Now the church is really worried. "Is Paul dead or alive? Is Epaphroditus dead or alive? What’s going on?

“Epaphroditus gets better, gets up, and what I love is, he doesn’t go back to the church at Philippi and say, "Hey guys, I got half way there. That whole near dying thing – I’m tapping out at this point. I’m a volunteer. Get one of the guys on staff to go." He doesn’t do that. Instead he gets healed and then he goes to see Paul. He completes his mission. I don’t know if he’s in a wheelchair, on crutches, dragging an oxygen tank. I don’t know what’s going on with this guy, but he is just – he is determined to get to Paul, ’cause that was his job. Gives Paul the gift. "Paul, how you doing?" Gets the report. Paul says, "Let me write a letter to my friends at the church at Philippi. Epaphroditus, I trust you to deliver it. Bring it back to them." That is Paul’s letter to the Philippians.

Epaphroditus faithful service continues to bless you and me today 2000 years later. Had he not finished his journey to see Paul and not faithfully delivered the letter from Paul, our Bible would be missing a book.
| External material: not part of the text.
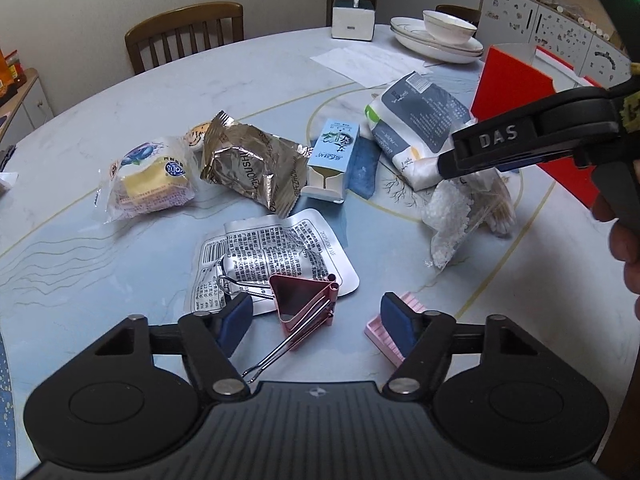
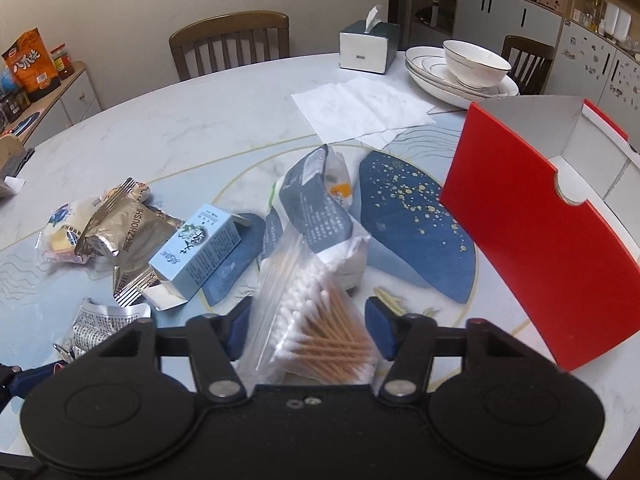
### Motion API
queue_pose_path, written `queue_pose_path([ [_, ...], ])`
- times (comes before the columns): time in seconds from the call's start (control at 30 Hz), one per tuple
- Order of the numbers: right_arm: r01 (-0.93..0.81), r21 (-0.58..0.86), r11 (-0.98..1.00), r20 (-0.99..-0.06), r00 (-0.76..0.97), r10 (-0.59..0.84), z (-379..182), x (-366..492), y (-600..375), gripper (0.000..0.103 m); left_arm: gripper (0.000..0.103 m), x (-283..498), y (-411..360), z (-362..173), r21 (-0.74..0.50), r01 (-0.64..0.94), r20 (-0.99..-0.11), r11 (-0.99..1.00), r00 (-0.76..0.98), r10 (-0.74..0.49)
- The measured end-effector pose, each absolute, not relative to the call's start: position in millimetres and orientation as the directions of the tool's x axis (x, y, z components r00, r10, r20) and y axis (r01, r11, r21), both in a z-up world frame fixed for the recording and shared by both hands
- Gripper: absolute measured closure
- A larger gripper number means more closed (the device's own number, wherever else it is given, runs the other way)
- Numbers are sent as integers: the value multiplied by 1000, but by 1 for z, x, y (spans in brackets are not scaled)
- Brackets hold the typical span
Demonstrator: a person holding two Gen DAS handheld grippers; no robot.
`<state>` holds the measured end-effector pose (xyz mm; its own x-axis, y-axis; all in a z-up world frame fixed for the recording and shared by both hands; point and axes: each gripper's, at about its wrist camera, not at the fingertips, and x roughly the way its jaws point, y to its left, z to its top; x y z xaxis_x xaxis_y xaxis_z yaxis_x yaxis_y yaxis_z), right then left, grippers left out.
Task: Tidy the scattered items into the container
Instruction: 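Grasp the cotton swab bag with the right gripper while the left grasps the pink binder clip, then carry the swab bag and binder clip with both grippers into the red-white box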
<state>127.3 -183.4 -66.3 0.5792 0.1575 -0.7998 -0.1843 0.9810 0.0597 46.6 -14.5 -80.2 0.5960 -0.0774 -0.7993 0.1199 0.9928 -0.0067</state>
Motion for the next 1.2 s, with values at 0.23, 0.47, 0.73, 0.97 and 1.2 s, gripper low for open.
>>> queue_pose_path([
  [0.23, -161, 105, 981, -801, 572, 180, -62, 124, -196, 70, 53, 48, -14, -81, -13, 114, -804, 993, 590, -78],
  [0.47, -141, 131, 981, -787, 587, 189, -52, 117, -217, 81, 70, 47, -8, -79, -37, 94, -802, 995, 591, -85],
  [0.73, -130, 119, 984, -784, 596, 174, -48, 108, -239, 84, 73, 42, -4, -78, -52, 74, -802, 996, 591, -86],
  [0.97, -147, 130, 981, -777, 599, 193, -47, 101, -255, 87, 74, 37, -5, -73, -50, 75, -798, 996, 597, -85],
  [1.2, -180, 151, 972, -764, 603, 230, -37, 92, -266, 88, 74, 32, -10, -60, -69, 88, -784, 994, 611, -109],
])
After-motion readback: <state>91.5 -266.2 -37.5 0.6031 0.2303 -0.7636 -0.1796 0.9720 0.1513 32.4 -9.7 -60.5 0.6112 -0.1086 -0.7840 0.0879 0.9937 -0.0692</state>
When you serve Jesus, you’re doing very important things, even if they seem very simple.

I’ll close with a few questions.

1. What is Jesus doing in you? If you’re here and you’re not a Christian, I’ll tell you what he’s doing in ya. He’s wanting to give you a new nature. Get connected to the living God. Get your past sins forgiven and get your new nature for the future. God has been working in your heart.

If you’re a Christian, what is Jesus doing in you? It promises us here that he’s at work in you. Where is he working? What is he teaching you? What is he convicting you of? How is he calling you to repentance? What burdens for ministry and service has he laid on your heart? What people has he brought into your life? This is a really good question, because the question we tend to ask people is, "How are you?”

2. What grumbling and questioning do you need to repent of? What do you need to just stop complaining about?

3. What do you need to work out? Has God taught you something and you need to apply it? Has God brought someone into your life and you need to learn from them? Has God convicted you of a sin and you need to go apologise to somebody? What do you need to work out?

4. Who needs you to be like Timothy or Epaphroditus? Who do you need to humbly come along side like Timothy and help them? Maybe this is at work or in ministry. Or Epaphroditus – what important task do you need to see through to completion because people are depending upon you? And maybe it’s even at school or work where people are watching you, seeing if Jesus really does make a difference.